- **Problem**: Read through the listing below and return only the lines containing "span".

>>>>>

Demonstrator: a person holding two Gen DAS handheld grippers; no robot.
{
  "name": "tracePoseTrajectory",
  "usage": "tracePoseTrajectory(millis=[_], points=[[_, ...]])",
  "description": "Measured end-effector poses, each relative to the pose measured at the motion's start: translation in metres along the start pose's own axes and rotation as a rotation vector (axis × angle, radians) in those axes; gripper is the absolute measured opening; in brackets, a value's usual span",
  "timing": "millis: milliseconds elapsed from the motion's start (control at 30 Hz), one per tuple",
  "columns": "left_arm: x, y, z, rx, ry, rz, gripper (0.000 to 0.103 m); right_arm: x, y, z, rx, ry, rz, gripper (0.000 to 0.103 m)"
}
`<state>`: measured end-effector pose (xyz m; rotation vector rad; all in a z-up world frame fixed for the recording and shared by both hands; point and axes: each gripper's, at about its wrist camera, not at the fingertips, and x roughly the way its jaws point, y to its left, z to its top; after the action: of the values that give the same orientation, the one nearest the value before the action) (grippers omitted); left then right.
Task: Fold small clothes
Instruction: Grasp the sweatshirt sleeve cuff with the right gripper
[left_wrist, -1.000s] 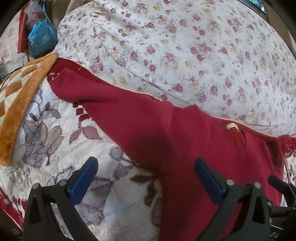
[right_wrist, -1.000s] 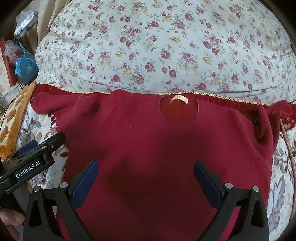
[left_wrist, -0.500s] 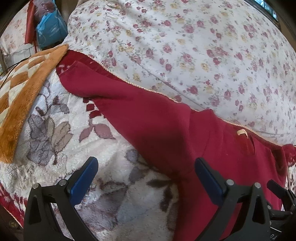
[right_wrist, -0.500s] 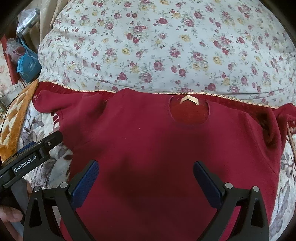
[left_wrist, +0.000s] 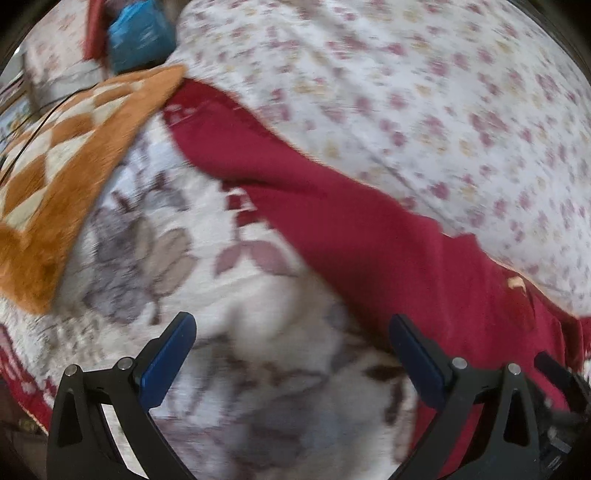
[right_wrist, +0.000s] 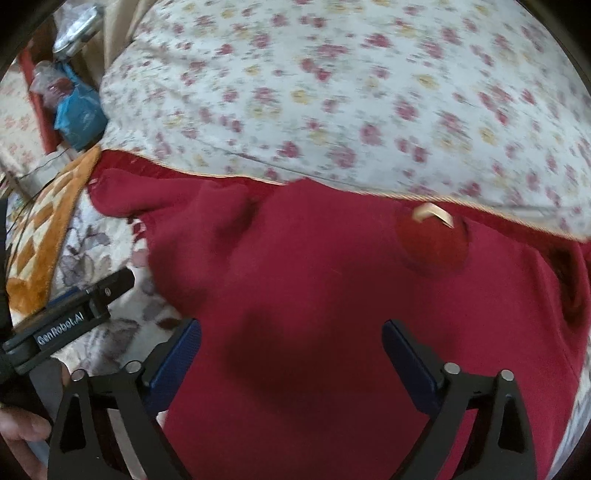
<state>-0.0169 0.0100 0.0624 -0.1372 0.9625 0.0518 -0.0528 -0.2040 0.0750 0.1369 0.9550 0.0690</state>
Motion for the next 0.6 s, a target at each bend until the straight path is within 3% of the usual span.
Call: tracePoseTrajectory(millis=[167,367,600], points=[[-0.008,0.039,0.007,-0.062,-0.038,0.096,0.103,0.028,0.047,0.05,-0.072,0.001,0.142,0.085],[-0.017,0.077,0.017,-0.107,-0.083,0.193,0.103,0.084,0.122,0.095,-0.136,0.009,0.293,0.084],[-0.018,0.11,0.019,-0.187,-0.081,0.22,0.103,0.139,0.209,0.118,-0.221,0.013,0.361,0.083]])
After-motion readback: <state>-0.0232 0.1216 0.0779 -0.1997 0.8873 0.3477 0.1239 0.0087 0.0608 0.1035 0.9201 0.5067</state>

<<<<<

- **Response to this task**:
  "description": "Measured end-effector poses, each relative to the pose measured at the motion's start: translation in metres along the start pose's own axes and rotation as a rotation vector (axis × angle, radians) in those axes; gripper is the absolute measured opening; in brackets, a value's usual span",
Motion for the next 0.6 s, a target at each bend until the straight path is within 3% of the usual span.

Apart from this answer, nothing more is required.